**Task item**
Give back all of the data unchanged. Keep every word as it is.

── Information provided ──

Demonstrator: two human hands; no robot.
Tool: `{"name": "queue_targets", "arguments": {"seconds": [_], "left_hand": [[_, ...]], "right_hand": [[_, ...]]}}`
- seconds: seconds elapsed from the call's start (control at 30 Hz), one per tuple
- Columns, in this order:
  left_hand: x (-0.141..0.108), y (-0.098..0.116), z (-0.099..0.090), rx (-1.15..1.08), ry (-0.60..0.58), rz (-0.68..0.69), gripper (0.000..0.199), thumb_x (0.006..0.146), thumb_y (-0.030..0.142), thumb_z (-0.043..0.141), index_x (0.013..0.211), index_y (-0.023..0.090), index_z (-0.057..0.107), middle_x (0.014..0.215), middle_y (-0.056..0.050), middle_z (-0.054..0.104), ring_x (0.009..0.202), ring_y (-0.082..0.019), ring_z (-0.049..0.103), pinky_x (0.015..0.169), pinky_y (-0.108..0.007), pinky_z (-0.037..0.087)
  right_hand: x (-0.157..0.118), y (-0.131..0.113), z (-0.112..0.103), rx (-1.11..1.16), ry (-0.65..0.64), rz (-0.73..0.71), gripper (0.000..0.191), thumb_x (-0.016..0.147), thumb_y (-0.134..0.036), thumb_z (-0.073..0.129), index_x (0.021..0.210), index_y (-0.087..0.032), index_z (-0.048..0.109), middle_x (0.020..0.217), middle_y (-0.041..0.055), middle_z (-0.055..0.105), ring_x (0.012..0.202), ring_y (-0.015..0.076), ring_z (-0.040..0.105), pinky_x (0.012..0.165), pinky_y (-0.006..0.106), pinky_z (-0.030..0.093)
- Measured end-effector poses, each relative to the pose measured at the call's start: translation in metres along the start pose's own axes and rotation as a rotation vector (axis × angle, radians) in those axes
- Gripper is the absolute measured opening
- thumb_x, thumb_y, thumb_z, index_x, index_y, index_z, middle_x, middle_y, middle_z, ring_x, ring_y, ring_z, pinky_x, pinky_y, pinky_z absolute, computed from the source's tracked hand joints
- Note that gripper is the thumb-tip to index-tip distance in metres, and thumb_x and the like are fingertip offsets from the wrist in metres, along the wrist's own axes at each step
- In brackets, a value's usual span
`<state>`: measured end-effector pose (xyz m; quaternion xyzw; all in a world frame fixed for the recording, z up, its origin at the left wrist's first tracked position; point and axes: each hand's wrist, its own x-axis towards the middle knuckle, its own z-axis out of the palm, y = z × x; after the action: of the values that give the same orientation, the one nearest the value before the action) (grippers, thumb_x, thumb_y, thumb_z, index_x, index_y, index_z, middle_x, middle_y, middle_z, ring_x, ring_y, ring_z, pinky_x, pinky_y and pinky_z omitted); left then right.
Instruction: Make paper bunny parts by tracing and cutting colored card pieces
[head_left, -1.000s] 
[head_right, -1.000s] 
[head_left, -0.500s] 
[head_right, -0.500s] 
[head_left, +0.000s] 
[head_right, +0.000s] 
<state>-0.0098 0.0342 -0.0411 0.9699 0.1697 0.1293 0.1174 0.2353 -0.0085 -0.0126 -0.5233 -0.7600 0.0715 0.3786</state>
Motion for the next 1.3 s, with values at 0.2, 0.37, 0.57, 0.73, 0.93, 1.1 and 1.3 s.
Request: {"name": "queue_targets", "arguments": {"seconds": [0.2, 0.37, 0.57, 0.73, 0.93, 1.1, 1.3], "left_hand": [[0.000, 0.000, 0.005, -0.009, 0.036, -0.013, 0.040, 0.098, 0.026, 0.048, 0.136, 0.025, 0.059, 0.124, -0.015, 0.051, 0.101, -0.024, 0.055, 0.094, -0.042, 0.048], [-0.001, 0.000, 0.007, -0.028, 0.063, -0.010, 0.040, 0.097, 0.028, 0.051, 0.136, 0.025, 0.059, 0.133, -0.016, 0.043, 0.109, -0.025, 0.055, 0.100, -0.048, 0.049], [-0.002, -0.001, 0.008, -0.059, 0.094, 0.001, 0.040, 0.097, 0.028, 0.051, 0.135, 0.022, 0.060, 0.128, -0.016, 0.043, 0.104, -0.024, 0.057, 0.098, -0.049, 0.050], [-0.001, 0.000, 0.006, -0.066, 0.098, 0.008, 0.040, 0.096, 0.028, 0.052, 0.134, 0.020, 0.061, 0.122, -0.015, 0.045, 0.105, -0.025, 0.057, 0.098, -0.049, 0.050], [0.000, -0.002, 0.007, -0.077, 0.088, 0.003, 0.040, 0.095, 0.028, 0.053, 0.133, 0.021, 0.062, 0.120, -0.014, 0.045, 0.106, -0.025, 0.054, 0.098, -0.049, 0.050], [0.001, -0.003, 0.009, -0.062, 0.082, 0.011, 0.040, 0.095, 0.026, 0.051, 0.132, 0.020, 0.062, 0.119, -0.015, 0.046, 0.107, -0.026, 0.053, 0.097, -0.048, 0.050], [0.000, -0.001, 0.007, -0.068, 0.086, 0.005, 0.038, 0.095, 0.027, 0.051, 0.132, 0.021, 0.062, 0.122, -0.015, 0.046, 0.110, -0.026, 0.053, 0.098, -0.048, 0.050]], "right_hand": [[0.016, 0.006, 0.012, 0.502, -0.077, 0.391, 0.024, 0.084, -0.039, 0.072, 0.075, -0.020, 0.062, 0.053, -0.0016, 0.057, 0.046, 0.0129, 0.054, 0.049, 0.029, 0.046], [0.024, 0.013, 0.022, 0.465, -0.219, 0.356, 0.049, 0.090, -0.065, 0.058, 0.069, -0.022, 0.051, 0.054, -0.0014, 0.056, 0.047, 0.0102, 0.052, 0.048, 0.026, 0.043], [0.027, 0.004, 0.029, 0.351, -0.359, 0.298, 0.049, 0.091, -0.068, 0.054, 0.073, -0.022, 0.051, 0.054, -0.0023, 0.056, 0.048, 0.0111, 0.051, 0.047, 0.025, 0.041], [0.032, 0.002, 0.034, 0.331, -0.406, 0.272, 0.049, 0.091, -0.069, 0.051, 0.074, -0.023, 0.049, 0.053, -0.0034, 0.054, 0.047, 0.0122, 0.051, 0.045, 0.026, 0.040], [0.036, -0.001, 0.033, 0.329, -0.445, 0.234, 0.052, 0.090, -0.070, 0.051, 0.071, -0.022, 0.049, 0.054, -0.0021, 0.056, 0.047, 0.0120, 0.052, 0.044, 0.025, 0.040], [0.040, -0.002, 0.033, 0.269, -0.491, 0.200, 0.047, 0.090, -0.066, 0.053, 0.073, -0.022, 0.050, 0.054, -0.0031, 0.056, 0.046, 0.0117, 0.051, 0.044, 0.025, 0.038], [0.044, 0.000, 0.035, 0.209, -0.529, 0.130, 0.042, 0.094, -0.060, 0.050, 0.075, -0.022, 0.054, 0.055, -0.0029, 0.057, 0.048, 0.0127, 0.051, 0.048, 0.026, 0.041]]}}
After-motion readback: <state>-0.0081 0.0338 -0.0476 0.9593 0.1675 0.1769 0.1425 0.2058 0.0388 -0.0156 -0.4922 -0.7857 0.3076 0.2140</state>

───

**Answer space**
Demonstrator: two human hands; no robot.
Tool: `{"name": "queue_targets", "arguments": {"seconds": [_], "left_hand": [[_, ...]], "right_hand": [[_, ...]]}}`
- seconds: seconds elapsed from the call's start (control at 30 Hz), one per tuple
- Columns, in this order:
  left_hand: x (-0.141..0.108), y (-0.098..0.116), z (-0.099..0.090), rx (-1.15..1.08), ry (-0.60..0.58), rz (-0.68..0.69), gripper (0.000..0.199), thumb_x (0.006..0.146), thumb_y (-0.030..0.142), thumb_z (-0.043..0.141), index_x (0.013..0.211), index_y (-0.023..0.090), index_z (-0.057..0.107), middle_x (0.014..0.215), middle_y (-0.056..0.050), middle_z (-0.054..0.104), ring_x (0.009..0.202), ring_y (-0.082..0.019), ring_z (-0.049..0.103), pinky_x (0.015..0.169), pinky_y (-0.108..0.007), pinky_z (-0.037..0.087)
  right_hand: x (-0.157..0.118), y (-0.131..0.113), z (-0.112..0.103), rx (-1.11..1.16), ry (-0.65..0.64), rz (-0.73..0.71), gripper (0.000..0.191), thumb_x (-0.016..0.147), thumb_y (-0.134..0.036), thumb_z (-0.073..0.129), index_x (0.021..0.210), index_y (-0.087..0.032), index_z (-0.048..0.109), middle_x (0.020..0.217), middle_y (-0.041..0.055), middle_z (-0.055..0.105), ring_x (0.012..0.202), ring_y (-0.015..0.076), ring_z (-0.040..0.105), pinky_x (0.012..0.165), pinky_y (-0.006..0.106), pinky_z (-0.030..0.093)
- Measured end-effector poses, each relative to the pose measured at the call's start: translation in metres along the start pose's own axes and rotation as a rotation vector (axis × angle, radians) in those axes
- Gripper is the absolute measured opening
- thumb_x, thumb_y, thumb_z, index_x, index_y, index_z, middle_x, middle_y, middle_z, ring_x, ring_y, ring_z, pinky_x, pinky_y, pinky_z absolute, computed from the source's tracked hand joints
- Note that gripper is the thumb-tip to index-tip distance in metres, and thumb_x and the like are fingertip offsets from the wrist in metres, along the wrist's own axes at each step
- In brackets, a value's usual span
`<state>`: measured end-effector pose (xyz m; quaternion xyzw; all in a world frame fixed for the recording, z up, its origin at the left wrist's first tracked position; point and axes: each hand's wrist, its own x-axis towards the middle knuckle, its own z-axis out of the palm, y = z × x; after the action: of the values that give the same orientation, the one nearest the value before the action) (grippers, thumb_x, thumb_y, thumb_z, index_x, index_y, index_z, middle_x, middle_y, middle_z, ring_x, ring_y, ring_z, pinky_x, pinky_y and pinky_z omitted); left then right.
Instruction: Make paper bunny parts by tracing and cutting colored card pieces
[head_left, -1.000s] 
[head_right, -1.000s] 
[head_left, -0.500s] 
[head_right, -0.500s] 
[head_left, +0.000s] 
[head_right, +0.000s] 
<state>-0.0098 0.0342 -0.0411 0.9699 0.1697 0.1293 0.1174 0.2353 -0.0085 -0.0126 -0.5233 -0.7600 0.0715 0.3786</state>
Motion for the next 1.3 s, with values at 0.2, 0.37, 0.57, 0.73, 0.93, 1.1 and 1.3 s.
Request: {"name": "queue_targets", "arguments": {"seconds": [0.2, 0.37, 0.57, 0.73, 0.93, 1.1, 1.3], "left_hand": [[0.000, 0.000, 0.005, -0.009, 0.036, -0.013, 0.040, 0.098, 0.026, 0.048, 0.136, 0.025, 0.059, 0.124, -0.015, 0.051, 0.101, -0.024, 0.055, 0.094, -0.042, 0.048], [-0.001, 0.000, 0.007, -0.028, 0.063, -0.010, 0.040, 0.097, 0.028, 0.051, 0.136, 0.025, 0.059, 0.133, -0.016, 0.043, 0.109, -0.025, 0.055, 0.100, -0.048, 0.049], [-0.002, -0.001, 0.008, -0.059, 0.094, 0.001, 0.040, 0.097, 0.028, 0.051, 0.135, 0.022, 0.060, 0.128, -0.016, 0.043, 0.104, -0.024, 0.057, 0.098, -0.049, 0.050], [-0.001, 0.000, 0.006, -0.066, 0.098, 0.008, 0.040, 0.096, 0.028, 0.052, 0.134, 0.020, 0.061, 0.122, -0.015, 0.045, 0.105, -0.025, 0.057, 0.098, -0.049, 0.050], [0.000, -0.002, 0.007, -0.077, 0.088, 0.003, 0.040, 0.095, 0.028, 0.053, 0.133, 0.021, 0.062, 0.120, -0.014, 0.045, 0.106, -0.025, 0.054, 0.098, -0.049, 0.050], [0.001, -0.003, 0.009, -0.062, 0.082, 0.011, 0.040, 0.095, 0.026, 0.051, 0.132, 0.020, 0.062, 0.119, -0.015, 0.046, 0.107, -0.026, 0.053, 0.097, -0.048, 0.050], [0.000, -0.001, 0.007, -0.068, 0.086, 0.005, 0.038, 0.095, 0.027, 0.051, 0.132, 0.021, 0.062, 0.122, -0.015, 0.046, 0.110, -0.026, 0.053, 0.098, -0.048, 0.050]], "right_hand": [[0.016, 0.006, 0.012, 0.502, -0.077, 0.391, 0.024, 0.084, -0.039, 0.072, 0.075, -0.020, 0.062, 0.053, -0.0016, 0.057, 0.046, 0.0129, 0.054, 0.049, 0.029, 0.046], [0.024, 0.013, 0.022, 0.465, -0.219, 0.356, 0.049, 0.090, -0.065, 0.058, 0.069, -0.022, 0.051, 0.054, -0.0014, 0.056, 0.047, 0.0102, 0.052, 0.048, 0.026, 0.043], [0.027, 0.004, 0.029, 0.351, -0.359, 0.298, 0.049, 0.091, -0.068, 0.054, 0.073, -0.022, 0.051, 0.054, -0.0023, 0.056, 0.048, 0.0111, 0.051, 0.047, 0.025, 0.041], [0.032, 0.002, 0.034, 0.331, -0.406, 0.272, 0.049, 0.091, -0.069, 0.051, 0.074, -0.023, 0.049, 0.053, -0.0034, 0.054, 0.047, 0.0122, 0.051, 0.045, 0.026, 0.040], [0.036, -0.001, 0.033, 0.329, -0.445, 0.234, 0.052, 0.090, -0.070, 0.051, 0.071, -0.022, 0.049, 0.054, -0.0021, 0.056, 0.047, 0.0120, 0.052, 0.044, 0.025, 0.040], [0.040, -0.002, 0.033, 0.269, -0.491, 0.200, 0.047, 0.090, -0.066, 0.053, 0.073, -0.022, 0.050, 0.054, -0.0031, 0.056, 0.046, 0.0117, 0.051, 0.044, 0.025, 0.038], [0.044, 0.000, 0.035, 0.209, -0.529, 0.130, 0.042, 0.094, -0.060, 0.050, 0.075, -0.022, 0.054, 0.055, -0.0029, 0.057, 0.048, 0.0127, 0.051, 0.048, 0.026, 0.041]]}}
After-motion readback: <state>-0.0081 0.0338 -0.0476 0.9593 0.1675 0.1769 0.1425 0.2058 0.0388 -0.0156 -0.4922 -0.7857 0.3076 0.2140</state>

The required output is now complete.